Farwell got up and paced the room restlessly. Suddenly, with Ledyard's recognition, the poor shell of respectability and self-respect which, during his lonely years, had grown about him, was torn asunder, and he was what he knew the doctor believed him. To such, Mary McAdam's request seemed a cruel jest, a taunt to drive him into the open. And yet he knew that up to the last ditch he must hold to what he had secured for himself—the trust and friendship of these simple people. Hard and distasteful as the effort was he dared not turn himself from it. Full well he knew that Ledyard's magnifying glass was, unseen, being used against him even now. The delay was probably caused by the doctor's silent investigation of his recent life, his daily deeds. He could well imagine the amusement, contempt, and disbelief that would meet the story of his poor, blameless years during which he had played with children, worked in his garden, been friends with the common folk, not from any high motive, but to keep himself from insanity! He had had to use any material at hand, and it had brought about certain results that Ledyard would dissect and toss aside, he would never believe! Still the attempt to live on, as he had lived, must be undertaken. A kind of desperation overcame him.

What did it matter? He might just as well go on until he was stopped. He was no safer, no more comfortable, sitting apart waiting for his summons. He would, as far as in him lay, ignore the menacing thing that hovered near, and play the part of a man while he might.

"I'm ready to go with you, Mrs. McAdam," he said, turning for his hat, "and as we go tell me what you are about to do."

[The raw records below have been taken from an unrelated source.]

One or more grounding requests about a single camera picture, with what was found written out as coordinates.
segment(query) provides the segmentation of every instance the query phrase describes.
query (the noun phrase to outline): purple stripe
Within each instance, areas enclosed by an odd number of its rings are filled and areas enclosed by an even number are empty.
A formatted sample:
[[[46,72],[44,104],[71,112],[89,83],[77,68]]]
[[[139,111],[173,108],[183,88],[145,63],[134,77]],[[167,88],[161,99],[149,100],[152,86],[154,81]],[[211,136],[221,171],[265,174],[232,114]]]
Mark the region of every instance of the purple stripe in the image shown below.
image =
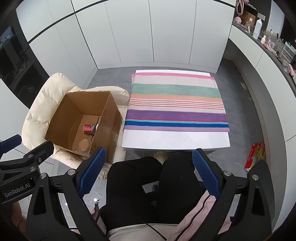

It was no easy telling. The mere statement of fact was so crude that Farwell could not, by any possibility, comprehend the dramatic scene he was soon to witness and partake of.

"I'm going to keep my word," Mary McAdam explained. "I'll not be waiting for the license to be given, or taken away, I'll keep my word."

It was a still, breathless night, with a moon nearly full, and as Mrs. McAdam, accompanied by Farwell, passed over the Green toward the Lodge, the idlers and loiterers followed after at a respectful distance. Mary was the centre of attraction just then, and Farwell always commanded attention, used as the people were to him.

"Come on! come on!" called Mary without turning her head. "Bring others and behold the sight of your lives. Behold a woman keeping her word when the need for the keeping is over!"

A growing excitement was rising in Mary's voice; she was nearing the end of her endurance and was becoming reckless.